What do you know about the case?

If you get your news and information from “mainstream” media outlets and their affiliates and partners in fake news around the globe, you probably know nothing about the case.

Or if anything, you might think you know some crazy teacher said nobody died at Sandy Hook Elementary School, and lost his job. So what?

Well, if you think Professor Tracy is crazy, or was out of line in his blog postings about Sandy Hook, Tracy is far from alone in casting doubt about the official story. In fact, 24% of Americans surveyed in 2016 acknowledged the massacre may have been faked to promote gun control—a number which will undoubtedly grow as more and more Americans discover the vastly censored body of research and documentaries like “We Need To Talk About Sandy Hook”.

Notwithstanding the truth about Sandy Hook, or other government conspiracies, what if I told you that Professor Tracy didn’t do anything wrong?

What if I told you that government officials at FAU broke their own rules, and the First Amendment when they disciplined Professor Tracy?

For those who don’t care about freedom of speech, you need read no further.

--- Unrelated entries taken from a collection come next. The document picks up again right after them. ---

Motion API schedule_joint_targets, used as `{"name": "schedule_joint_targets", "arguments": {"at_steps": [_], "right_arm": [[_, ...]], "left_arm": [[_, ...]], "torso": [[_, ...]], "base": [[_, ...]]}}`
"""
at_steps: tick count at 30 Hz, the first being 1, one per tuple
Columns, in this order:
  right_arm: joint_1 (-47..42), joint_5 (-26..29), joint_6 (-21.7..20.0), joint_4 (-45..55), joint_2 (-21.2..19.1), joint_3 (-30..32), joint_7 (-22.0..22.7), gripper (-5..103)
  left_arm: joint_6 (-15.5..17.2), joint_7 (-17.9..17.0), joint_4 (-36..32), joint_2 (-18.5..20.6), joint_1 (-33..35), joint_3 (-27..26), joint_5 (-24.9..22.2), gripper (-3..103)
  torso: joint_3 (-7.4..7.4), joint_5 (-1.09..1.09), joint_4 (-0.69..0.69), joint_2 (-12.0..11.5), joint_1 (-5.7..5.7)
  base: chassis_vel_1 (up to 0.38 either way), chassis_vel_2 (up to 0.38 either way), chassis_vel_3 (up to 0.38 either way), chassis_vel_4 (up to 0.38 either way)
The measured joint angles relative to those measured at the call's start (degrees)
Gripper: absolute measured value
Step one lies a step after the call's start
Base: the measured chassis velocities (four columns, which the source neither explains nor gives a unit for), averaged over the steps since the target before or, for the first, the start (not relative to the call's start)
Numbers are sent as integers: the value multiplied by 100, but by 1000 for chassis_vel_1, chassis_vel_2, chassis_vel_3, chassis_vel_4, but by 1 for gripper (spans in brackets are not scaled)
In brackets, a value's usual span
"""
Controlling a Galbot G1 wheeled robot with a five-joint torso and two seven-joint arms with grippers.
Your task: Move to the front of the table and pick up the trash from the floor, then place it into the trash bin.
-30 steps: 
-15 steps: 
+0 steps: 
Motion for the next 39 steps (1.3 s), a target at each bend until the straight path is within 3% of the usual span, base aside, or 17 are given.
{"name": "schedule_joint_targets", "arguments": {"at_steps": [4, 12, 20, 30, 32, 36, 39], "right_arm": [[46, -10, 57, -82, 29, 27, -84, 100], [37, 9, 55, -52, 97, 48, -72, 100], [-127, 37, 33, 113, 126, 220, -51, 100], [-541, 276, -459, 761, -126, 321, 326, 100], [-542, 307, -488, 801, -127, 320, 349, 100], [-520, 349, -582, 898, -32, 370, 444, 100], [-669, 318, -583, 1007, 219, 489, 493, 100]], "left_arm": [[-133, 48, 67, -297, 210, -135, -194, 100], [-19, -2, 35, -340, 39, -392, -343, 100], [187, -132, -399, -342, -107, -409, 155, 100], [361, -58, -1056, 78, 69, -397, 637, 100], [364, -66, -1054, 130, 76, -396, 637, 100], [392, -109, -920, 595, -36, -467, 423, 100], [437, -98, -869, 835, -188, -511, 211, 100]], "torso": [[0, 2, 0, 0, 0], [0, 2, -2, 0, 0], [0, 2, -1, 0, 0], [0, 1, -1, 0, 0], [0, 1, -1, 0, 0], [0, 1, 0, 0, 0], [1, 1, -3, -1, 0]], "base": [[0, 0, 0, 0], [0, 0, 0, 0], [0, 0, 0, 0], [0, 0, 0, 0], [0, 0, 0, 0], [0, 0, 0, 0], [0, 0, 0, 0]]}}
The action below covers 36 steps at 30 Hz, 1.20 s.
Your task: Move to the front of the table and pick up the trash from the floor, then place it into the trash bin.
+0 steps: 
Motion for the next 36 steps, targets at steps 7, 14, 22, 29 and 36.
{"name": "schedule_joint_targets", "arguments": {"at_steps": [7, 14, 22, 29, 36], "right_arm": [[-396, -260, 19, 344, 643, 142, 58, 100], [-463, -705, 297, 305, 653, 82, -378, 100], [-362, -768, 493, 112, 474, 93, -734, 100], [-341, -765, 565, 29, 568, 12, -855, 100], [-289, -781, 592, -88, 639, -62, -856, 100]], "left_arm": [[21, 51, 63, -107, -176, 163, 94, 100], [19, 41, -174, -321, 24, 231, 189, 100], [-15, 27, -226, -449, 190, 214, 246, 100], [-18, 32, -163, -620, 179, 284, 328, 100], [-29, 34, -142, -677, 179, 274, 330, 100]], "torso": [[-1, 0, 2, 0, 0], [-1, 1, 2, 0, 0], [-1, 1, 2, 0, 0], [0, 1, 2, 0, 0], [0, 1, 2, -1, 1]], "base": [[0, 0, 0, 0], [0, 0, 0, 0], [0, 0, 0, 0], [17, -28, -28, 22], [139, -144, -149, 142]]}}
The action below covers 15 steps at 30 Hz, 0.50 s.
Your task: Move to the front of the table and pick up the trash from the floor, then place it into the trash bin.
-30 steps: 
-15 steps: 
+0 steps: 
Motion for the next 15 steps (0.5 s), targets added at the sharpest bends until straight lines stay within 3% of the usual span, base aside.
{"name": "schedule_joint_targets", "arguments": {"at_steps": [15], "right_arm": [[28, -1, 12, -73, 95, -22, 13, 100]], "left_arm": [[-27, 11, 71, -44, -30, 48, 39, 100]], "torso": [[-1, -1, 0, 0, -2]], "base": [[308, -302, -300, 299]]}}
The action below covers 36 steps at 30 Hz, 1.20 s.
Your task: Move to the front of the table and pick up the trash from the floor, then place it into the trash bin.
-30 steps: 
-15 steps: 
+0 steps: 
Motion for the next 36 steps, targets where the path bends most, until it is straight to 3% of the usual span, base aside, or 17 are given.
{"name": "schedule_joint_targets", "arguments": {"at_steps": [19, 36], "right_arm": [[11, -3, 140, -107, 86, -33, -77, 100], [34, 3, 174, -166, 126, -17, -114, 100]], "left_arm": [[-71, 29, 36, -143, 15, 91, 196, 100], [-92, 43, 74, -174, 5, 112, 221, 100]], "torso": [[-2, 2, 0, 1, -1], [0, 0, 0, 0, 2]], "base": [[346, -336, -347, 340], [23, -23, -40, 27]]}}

For those who understand and appreciate the fact that FAU, a major American public university, isn’t the NFL, and that its government officials aren’t allowed to conspire to beat the First Amendment and fire a government employee because of what they say as a private citizen about a matter of public concern, please keep reading.

Professor James Tracy, who has a Ph.D. in mass communications, was an award-winning, tenured communications professor at a government-run university. He was a good teacher who received outstanding and excellent annual evaluations from his supervisors while teaching at FAU for over a decade.

Don’t take my word for it. Read his FAU performance evaluations.

Dr. Tracy had no problems or complaints about his teaching at FAU. Even the Vice Provost who terminated Professor Tracy testified that his student evaluations revealed students liked him because he made them think.

It wasn’t until Professor Tracy began writing about government corruption, and conspiracies like the Sandy Hook “massacre” on his personal blog, that he became a problem for his government employer.

But there was a bigger problem.

The First Amendment of the United States Constitution.

“Find Winning Metaphors”

FAU officials knew Professor Tracy’s blogging was protected by the First Amendment. In 2013 after initial attempt to discipline Tracy for his blogging, they received cease and desist letters from constitutional rights groups like AAUP and FIRE.

But that wouldn’t stop school officials from planning to beat the First Amendment.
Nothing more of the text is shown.